• [Exercise aim]
Please output the listing that follows exactly, but keep all images out.

Content starts

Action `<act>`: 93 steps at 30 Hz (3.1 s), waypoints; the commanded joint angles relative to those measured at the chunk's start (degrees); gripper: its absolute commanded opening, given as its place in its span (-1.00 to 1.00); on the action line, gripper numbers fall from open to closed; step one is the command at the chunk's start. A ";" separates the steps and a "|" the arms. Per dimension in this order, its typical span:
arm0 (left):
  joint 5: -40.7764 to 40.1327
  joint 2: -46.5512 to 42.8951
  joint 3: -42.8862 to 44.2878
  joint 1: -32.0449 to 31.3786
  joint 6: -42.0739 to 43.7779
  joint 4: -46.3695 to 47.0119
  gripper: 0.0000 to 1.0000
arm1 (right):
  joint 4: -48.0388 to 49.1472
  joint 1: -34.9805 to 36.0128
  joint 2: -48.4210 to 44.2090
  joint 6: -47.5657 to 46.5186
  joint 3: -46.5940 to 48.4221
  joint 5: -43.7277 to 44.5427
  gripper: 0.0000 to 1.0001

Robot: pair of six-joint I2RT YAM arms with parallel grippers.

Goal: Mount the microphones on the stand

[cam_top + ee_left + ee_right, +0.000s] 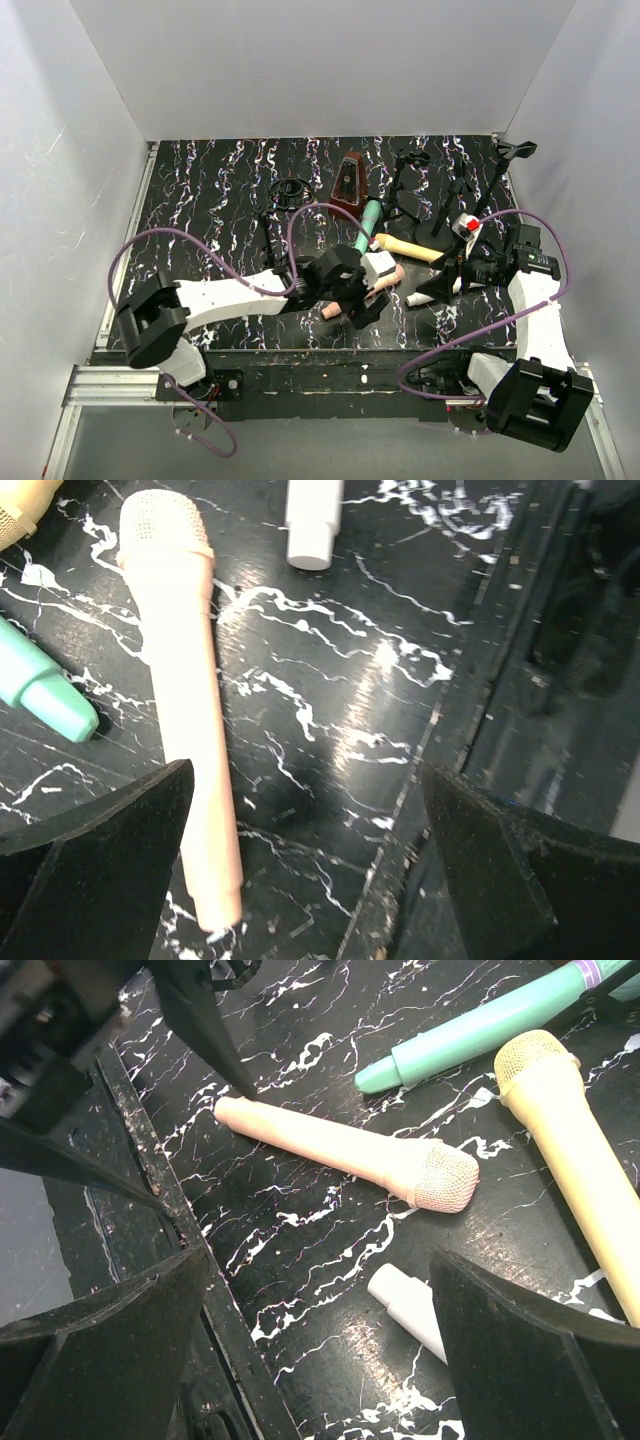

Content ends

• [Exercise output]
Action `<act>`: 93 steps at 30 Hz (3.1 s), waypoints; the commanded joint angles relative to those measured at the chunk's start (degrees); gripper: its absolute commanded opening, given as its place in its span (-1.00 to 1.00); on the action line, gripper numbers fall from open to closed; step one is the command at the chunk's start. A ";" separates the steps and a "|" the arms. Per dimension in this order, its typical span:
arm0 (left):
  joint 5: -40.7764 to 40.1327
  joint 2: -46.5512 to 42.8951
  joint 3: -42.8862 to 44.2878
  joint 1: -32.0449 to 31.3786
  joint 6: -42.0739 to 43.7779
  joint 4: -46.3695 to 47.0119
  gripper: 0.0000 to 1.0000
arm1 (right):
  joint 4: -48.0388 to 49.1472
  joint 1: -34.9805 to 36.0128
  joint 2: -48.4210 to 44.2090
  joint 6: -47.5657 to 46.5186
  joint 3: -46.5940 to 48.4221
  joint 5: -43.7277 to 44.5427
  gripper: 0.0000 to 1.0001

Robot: pair of six-joint I2RT YAM arms with parallel grippers.

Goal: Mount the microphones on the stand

[cam_top + ee_left + ee_right, +0.000s] 

The requested output has been given in full.